Hypoxia is a physiologically important characteristic that is present in all tumors. Importantly, tumor hypoxia exerts a pronounced effect on malignant progression and metastatic spread of human cancers.[1] Numerous clinical studies have shown that tumor hypoxia predicts decreased local control, increased distant metastases, and decreased overall survival in a variety of human tumors. Hypoxia has been shown to select tumors with an augmented malignant phenotype and increase the metastatic potential of tumor cells.[1, 2] It is known that hypoxic cells are relatively resistant to killing by radiation.[3] In addition, because hypoxic cells are non-proliferating and relatively isolated from the blood supply, chemotherapies that target rapidly dividing cells may be less effective for this population of cells and the delivery of chemotherapy to these areas may be compromised. Thus, tumor hypoxia correlates with a more aggressive disease course and limits the effectiveness of anticancer therapy.[4] Human endoplasmic reticulum oxidoreductin 1-α (hERO1-α) is a hypoxia-inducible endoplasmic reticulum-resident oxidase that regulates the post-translational branch of oxidized protein folding.[5, 6] It has been identified as a reoxidizer of protein disulfide isomerase (PDI),[7, 8] which functions as a disulfide-introducing enzyme for secretory and cell-surface molecules in the cell.[9] Therefore, PDI exists mainly as an oxidized form within a cell. Human ERO1-α is expressed in normoxic cells at very low level. However, it has been shown that hERO1-α is induced in hypoxic cells in response to low oxygen availability.[6] Importantly, the expression level of PDI was also shown to be augmented under hypoxic conditions,[10] suggesting that hERO1-α plays a key role in hypoxic cancer cells in concert with PDI. Although it has been shown that hERO1-α plays a pivotal role in hypoxia-inducible factor 1-mediated vascular endothelial growth factor (VEGF) production,[11] the role of hERO1-α in in vivo tumor growth has yet to be elucidated. Many genes associated with breast cancer metastasis have been reported to be upregulated under hypoxic conditions, and hypoxic gene signatures are associated with poor outcome in breast cancer.[12, 13]

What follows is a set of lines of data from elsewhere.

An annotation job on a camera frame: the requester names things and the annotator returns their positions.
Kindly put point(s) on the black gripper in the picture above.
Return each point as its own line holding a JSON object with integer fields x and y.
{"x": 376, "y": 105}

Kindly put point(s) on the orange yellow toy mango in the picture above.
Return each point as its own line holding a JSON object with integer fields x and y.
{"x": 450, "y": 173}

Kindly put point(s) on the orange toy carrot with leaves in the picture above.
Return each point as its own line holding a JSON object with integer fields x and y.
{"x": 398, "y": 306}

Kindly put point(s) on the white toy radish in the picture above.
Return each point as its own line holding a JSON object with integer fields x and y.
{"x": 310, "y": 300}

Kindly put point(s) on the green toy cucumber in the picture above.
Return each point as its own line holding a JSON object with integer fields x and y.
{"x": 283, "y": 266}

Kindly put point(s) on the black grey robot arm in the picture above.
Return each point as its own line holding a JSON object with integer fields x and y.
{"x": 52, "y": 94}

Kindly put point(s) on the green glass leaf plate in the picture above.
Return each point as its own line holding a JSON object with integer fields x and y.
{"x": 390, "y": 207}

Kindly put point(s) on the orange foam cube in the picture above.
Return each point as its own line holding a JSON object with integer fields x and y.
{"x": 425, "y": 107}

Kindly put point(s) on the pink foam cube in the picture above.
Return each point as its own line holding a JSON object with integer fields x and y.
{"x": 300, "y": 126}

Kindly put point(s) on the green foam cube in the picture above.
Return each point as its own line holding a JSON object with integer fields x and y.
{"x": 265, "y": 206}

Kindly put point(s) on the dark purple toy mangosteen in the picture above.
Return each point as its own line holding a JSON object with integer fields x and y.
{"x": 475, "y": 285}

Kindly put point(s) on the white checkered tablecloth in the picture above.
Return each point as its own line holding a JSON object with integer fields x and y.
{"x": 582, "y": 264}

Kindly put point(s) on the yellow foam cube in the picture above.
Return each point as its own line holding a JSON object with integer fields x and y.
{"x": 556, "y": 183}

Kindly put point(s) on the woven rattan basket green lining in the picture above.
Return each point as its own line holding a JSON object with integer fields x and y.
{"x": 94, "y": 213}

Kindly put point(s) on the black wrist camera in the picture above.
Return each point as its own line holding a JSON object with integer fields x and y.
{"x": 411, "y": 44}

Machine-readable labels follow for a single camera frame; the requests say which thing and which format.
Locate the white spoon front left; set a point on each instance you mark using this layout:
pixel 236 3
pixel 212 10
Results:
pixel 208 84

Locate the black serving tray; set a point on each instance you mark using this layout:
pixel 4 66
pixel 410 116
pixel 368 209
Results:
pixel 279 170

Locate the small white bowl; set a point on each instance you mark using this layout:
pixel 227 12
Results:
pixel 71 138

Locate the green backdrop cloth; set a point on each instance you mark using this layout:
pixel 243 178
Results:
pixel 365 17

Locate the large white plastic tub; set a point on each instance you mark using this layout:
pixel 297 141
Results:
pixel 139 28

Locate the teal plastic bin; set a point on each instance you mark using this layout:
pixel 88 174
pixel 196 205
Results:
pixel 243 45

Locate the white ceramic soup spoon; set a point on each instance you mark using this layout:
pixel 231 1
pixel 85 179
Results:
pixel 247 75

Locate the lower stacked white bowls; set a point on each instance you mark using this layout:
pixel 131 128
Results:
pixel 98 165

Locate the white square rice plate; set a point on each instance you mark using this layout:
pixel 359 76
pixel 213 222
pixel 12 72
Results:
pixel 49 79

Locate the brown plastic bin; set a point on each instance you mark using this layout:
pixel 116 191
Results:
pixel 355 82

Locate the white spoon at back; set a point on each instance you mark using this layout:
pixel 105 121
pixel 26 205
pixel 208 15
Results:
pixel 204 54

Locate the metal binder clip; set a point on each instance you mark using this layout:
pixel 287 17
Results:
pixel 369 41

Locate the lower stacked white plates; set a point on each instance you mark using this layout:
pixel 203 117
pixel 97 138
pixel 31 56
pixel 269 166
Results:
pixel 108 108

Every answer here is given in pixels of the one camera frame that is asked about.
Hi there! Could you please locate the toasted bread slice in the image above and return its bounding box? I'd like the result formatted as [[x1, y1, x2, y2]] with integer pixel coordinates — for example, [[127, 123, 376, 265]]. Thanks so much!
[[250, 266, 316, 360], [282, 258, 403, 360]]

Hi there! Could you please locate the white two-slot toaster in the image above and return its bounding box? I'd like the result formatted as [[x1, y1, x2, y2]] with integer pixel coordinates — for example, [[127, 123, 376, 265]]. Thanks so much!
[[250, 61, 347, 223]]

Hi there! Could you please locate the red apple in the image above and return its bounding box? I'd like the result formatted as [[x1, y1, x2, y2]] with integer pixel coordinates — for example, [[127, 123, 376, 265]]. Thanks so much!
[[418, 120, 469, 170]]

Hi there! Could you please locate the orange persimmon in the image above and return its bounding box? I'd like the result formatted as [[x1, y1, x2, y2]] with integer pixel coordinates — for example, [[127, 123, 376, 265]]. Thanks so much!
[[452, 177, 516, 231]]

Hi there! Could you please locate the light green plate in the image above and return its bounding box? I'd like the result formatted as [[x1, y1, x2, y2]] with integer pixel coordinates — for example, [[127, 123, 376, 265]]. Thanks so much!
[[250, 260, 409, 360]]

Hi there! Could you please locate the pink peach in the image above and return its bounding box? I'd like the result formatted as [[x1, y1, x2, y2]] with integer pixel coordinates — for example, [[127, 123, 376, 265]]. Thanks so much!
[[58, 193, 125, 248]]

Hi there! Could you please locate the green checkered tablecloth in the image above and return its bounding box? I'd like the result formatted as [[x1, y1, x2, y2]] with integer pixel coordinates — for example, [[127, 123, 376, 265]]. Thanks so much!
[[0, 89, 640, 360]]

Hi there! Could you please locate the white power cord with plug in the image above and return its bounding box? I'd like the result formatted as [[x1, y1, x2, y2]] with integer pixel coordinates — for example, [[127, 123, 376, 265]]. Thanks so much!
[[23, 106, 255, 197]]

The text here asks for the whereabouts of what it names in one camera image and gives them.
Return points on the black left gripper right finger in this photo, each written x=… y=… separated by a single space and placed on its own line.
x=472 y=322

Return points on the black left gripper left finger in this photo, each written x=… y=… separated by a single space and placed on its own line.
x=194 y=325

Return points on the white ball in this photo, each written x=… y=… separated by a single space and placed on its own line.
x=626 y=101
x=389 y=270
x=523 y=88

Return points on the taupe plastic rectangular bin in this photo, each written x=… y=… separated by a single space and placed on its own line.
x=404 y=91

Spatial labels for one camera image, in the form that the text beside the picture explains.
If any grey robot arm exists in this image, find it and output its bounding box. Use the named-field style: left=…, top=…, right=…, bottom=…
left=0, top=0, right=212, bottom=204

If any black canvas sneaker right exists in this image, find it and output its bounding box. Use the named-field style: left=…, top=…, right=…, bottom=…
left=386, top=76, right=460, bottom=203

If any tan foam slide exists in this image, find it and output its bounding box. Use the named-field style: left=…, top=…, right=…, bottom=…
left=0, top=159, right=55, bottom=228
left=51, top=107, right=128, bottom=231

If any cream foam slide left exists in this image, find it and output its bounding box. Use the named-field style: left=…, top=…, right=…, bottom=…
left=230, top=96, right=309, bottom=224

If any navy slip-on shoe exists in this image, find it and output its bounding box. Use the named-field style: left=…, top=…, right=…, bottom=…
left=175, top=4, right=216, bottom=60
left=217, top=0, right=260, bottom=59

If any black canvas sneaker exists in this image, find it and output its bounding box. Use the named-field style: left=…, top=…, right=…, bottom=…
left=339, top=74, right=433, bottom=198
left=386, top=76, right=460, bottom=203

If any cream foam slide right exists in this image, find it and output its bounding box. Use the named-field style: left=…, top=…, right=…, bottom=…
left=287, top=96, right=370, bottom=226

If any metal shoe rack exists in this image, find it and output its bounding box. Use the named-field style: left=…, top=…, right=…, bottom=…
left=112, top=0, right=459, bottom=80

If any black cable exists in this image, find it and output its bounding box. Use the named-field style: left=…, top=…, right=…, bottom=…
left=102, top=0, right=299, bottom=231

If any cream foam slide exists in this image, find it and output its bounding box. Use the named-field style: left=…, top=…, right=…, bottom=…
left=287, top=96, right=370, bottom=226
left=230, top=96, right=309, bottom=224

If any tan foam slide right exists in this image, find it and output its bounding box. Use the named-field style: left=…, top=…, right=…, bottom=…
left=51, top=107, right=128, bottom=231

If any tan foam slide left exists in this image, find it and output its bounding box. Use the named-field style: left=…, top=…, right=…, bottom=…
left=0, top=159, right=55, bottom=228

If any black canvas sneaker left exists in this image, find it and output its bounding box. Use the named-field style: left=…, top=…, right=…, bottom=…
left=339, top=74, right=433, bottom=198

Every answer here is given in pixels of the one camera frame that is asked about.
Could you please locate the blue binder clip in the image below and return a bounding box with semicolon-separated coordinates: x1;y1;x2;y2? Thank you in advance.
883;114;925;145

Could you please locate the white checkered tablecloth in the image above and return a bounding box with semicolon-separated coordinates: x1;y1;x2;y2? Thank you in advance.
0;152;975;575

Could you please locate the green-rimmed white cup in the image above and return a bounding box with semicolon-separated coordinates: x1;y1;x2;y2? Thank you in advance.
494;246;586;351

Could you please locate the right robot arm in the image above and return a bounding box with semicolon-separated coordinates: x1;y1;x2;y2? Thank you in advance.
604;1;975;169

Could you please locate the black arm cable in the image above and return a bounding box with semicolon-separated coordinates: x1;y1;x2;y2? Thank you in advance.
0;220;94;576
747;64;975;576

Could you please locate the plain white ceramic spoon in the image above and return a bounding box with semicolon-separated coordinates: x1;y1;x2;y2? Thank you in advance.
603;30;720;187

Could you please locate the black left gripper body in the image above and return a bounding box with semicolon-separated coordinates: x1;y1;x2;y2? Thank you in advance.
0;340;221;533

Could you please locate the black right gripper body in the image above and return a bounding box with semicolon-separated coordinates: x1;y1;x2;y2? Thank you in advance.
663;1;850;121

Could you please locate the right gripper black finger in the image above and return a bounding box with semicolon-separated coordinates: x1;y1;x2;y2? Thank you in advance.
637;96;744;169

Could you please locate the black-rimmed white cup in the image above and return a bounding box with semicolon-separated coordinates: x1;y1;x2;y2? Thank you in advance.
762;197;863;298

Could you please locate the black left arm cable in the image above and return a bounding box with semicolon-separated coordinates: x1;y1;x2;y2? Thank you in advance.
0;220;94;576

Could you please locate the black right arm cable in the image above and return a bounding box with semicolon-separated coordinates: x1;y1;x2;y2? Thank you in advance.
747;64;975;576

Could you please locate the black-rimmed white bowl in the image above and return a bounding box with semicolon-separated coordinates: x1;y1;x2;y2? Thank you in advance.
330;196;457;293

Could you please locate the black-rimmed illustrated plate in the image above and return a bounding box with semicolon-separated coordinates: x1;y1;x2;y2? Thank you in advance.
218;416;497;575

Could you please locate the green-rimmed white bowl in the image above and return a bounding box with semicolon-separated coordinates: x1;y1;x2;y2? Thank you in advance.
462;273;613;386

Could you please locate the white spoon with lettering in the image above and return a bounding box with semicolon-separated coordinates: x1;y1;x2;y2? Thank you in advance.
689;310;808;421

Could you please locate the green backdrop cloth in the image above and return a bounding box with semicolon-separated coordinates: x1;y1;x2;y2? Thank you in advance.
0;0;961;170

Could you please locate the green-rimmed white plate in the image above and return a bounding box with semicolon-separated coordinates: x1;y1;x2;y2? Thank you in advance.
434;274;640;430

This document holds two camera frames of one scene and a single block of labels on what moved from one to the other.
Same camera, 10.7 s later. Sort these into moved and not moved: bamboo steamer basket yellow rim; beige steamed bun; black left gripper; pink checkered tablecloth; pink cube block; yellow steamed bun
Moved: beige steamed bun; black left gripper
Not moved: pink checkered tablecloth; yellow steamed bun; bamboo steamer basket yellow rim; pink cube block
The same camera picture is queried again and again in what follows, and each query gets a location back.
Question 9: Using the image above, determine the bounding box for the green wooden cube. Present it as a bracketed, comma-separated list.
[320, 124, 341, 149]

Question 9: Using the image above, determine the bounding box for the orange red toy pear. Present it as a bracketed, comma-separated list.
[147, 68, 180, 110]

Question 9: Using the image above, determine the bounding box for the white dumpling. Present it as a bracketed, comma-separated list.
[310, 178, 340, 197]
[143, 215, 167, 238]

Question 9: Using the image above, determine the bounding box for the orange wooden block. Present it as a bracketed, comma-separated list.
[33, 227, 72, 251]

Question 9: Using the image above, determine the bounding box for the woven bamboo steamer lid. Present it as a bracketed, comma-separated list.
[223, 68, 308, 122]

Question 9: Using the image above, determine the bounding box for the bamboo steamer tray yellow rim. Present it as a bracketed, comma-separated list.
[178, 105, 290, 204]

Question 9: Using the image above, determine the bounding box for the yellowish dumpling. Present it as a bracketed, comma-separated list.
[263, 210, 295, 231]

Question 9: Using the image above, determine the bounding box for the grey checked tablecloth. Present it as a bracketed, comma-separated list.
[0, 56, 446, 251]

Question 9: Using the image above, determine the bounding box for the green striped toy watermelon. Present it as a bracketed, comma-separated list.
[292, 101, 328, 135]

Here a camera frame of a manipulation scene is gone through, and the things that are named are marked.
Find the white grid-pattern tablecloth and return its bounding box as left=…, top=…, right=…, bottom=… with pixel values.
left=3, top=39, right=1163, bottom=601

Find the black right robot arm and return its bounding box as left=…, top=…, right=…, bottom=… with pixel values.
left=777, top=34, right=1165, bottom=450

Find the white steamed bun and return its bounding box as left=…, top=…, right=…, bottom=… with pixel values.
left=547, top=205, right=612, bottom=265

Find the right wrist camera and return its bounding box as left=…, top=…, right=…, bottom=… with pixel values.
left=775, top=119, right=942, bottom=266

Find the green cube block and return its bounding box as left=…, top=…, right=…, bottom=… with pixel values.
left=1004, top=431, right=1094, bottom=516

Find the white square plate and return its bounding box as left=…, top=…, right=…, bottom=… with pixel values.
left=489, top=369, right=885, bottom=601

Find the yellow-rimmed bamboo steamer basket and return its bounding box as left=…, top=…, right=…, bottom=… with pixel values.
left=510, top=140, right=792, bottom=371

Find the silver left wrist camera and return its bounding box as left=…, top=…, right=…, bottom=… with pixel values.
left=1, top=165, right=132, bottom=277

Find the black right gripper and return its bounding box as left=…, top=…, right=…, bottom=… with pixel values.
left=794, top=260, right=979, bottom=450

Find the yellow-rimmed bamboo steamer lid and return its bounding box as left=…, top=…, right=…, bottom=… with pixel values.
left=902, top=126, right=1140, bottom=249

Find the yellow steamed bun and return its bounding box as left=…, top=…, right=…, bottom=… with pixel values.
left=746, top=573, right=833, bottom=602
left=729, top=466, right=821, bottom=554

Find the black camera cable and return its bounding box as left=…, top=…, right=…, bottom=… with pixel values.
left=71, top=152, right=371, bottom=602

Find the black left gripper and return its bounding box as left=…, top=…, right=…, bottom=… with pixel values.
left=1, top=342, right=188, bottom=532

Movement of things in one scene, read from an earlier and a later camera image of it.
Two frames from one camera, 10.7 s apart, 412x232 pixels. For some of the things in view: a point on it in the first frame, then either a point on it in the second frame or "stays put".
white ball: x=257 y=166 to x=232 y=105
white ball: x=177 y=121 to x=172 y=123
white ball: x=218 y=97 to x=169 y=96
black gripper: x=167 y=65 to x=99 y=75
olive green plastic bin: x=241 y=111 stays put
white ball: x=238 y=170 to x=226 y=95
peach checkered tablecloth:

In this study, we investigated the effect of hERO1-α on tumor progression using the murine ERO1-α-positive metastatic murine breast cancer cell line 4T1. We also investigated the effects of knocking down murine ERO1-α with siRNA. We further investigated the expression of hERO1-α and its clinical relevance in 71 breast cancer patients with long-term follow-up by immunohistochemistry. The expression of estrogen receptor (ER) and nuclear grade were also investigated. We found that a high expression level of hERO1-α in breast cancer tissues was associated with nuclear grade status and was an independent prognostic factor for breast cancer patients after surgery. Thus, understanding the relationships between hypoxia, hERO1-α expression, and tumor growth is crucial for improving current breast cancer therapies.

Materials and Methods

  1. Top of page
  2. Abstract
  3. Materials and Methods
  4. Results
  5. Discussion
  6. Acknowledgments
  7. Disclosure Statement
  8. References

Cell and cell culture under hypoxic conditions

Murine breast cancer cell line 4T1 was purchased from ATCC (Manassas, VA, USA). Cells were cultured in RPMI-1640 (Nissui, Tokyo, Japan) supplemented with 10% FCS. Short hairpin RNA for murine ERO1-α (TR502816) was purchased from OriGene (Rockville, MD, USA) and transfected to 4T1 cells using Lipofectamine RNAiMAX (Life Technologies, Carlsbad, CA, USA). The 4T1 cells were cultured under hypoxic conditions (1% O2, 5% CO2, and 94% N2) for at least 3 days. Cells maintained under normoxic conditions (20% O2, 5% CO2, and 75% N2) were used as controls.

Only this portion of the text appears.